不法侵入。器物損壊。そんな言葉が幸子の頭にわっと広がる。
「あ……の……お邪魔してます……」
……幸子の目の前に立ったのは、白髪交じりのダンディな男性だ。
年の頃は60そこそこか。優しそうな目元に、白髪交じりの自然な髪の色がよく似合っていた。
顔には皺こそあるものの、脂ぎっていないせいで若々しい。深い茶色、タータンチェックのスリーピーススーツ。明るいグリーンのネクタイに、ポケットから見える白いハンカチ。
わざとらしいほどの格好が不思議と似合う。
「おや、可愛らしいお嬢さんの訪問だね」
彼は素早く腰を落とすと、幸子の手を取りゆっくりと立ち上がらせた。
「筆掛君。お嬢さんを床に這いつくばらせて、なんてことをしてるんだ」
「違う! そいつが! 棚から原稿落として、勝手に拾ってんの!」
「だから君はもてないんだ……失礼、お嬢さん。顔が濡れているよ」
驚くほどに紳士的なその『編集長』は優しく微笑んで、きれいなハンカチで幸子の顔をおさえる。
「うちの子は口が悪くて申し訳ないね……ところで僕は今日、可愛らしいお嬢さんと何かアポをとっていたかな?」
「あらぁ、びしょ濡れじゃないの」
気がつけば彼の背後には、もうひとりの女性。
すらりと背の高いグラマラスなその人は、ピンク色の唇を押さえながら大げさに騒ぎ出す。
「まさか筆掛君、この子に水をかけたの?」
「俺じゃねえよ」
「あなた、精神集中で墨をすってるじゃない。あの水をかけたんじゃないの?」
「かけてねえって」
女性は瞳を半目にして男性……筆掛を睨む。紫色のきついアイシャドウが不思議と似合う、驚くほどの美人だった。
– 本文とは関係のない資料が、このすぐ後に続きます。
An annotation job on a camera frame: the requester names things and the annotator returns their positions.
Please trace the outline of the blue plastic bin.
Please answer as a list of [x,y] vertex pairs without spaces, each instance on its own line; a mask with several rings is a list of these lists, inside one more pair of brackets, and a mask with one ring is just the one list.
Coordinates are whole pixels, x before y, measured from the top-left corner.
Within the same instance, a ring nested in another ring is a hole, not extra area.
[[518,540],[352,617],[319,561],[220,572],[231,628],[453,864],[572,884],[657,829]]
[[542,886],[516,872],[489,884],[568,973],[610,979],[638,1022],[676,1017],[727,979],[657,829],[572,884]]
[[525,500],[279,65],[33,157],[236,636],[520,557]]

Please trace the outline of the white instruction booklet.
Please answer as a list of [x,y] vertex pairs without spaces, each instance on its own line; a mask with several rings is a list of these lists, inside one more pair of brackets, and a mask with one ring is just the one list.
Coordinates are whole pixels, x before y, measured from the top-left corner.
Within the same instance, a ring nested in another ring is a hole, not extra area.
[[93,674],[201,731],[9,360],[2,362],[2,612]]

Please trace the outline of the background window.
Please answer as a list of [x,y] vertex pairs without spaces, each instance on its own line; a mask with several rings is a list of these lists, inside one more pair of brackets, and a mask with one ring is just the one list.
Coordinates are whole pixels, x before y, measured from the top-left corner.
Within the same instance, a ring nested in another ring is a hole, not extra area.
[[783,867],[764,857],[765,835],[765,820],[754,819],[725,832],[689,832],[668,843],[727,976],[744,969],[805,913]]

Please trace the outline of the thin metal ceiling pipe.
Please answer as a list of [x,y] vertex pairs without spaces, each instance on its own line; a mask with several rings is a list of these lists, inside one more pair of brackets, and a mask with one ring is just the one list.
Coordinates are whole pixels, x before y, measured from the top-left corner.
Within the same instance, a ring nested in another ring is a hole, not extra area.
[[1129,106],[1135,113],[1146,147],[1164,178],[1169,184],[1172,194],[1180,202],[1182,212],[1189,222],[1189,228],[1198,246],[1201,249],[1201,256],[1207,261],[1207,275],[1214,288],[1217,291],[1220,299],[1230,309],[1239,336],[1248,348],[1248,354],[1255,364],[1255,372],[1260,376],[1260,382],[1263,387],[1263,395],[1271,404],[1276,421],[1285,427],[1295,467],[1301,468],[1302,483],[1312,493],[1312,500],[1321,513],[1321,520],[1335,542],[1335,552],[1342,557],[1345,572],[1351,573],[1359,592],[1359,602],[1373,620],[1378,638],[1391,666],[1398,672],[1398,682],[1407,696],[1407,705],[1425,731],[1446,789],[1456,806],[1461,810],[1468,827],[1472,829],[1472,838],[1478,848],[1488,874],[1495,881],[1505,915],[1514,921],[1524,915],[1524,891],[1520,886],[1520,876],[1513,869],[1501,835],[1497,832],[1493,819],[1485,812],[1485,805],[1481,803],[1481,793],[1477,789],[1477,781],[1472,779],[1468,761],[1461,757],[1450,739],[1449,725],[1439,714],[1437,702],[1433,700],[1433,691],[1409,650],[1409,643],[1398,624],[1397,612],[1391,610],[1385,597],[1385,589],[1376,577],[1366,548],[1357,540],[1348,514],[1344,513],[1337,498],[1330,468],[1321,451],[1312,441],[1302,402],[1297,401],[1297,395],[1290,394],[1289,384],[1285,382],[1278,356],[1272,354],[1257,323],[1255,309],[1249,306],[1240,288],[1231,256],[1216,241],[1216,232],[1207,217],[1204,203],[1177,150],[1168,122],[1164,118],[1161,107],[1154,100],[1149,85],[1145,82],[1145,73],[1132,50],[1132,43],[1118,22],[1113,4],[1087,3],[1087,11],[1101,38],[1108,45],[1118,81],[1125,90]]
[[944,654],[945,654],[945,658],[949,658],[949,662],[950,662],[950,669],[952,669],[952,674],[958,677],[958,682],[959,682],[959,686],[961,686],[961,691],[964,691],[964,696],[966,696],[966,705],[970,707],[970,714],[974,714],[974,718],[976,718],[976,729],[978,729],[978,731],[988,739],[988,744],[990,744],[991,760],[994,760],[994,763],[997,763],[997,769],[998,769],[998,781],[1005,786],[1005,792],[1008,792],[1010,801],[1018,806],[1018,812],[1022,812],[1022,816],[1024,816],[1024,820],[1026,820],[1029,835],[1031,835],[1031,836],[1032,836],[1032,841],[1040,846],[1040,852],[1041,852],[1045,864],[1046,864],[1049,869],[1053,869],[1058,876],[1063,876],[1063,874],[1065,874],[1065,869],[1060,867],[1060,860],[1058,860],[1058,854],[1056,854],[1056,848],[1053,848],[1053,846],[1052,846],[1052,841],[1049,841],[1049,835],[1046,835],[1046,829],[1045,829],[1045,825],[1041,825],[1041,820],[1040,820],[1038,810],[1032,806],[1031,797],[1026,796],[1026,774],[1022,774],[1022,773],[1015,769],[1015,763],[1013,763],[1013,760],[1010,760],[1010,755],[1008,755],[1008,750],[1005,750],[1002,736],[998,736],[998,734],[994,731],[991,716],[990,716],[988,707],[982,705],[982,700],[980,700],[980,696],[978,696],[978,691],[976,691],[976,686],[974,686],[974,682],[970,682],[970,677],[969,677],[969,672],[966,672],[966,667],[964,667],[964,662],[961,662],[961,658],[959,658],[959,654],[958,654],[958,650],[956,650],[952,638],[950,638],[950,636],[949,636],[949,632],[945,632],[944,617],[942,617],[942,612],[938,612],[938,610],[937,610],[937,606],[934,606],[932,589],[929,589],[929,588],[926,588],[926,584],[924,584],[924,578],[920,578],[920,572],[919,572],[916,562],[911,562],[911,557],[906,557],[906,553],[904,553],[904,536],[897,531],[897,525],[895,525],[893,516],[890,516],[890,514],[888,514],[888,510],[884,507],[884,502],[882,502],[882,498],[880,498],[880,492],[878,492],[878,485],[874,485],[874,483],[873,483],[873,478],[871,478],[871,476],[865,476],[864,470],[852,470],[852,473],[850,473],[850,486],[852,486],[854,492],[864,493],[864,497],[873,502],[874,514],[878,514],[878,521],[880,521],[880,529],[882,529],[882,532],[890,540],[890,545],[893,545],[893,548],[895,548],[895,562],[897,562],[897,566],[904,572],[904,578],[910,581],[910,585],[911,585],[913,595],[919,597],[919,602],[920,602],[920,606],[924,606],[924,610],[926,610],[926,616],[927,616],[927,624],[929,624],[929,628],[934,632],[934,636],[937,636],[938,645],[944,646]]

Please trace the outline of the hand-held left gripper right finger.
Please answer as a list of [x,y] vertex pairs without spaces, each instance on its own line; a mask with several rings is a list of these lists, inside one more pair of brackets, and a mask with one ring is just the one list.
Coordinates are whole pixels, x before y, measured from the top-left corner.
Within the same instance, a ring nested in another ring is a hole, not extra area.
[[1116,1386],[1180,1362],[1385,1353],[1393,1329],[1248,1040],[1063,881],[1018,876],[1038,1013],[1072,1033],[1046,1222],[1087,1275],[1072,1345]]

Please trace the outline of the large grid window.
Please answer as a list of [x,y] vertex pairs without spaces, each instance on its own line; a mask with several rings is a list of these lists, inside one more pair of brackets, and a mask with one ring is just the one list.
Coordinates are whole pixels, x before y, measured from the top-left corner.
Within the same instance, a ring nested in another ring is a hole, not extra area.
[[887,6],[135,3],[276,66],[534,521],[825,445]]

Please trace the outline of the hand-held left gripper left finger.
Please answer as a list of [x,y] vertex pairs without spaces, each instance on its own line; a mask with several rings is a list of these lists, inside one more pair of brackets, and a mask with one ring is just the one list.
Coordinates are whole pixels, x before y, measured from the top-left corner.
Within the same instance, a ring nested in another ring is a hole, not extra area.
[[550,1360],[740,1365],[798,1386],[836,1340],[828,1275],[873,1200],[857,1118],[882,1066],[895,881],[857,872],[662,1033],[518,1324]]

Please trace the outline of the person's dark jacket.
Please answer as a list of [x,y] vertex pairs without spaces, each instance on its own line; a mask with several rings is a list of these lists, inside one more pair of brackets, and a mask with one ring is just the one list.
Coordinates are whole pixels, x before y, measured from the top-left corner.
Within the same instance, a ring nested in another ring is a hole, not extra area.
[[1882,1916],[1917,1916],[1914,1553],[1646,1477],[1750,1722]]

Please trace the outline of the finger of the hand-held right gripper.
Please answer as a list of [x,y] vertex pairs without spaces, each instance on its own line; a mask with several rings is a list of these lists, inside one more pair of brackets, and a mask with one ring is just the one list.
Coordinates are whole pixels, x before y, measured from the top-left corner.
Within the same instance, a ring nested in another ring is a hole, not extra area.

彼女はその美しい顔に満面の笑みを浮かべて、幸子をじっと見つめる。
「女の子が体冷やすなんてよくないわ。こっちへどうぞ、お嬢さん」
かくして幸子は、不思議なオフィスに招かれることとなってしまったのである。
それは、豪雨の午後。都内で最高気温37度を記録して『今世紀最熱の梅雨』と呼ばれた日のことだった。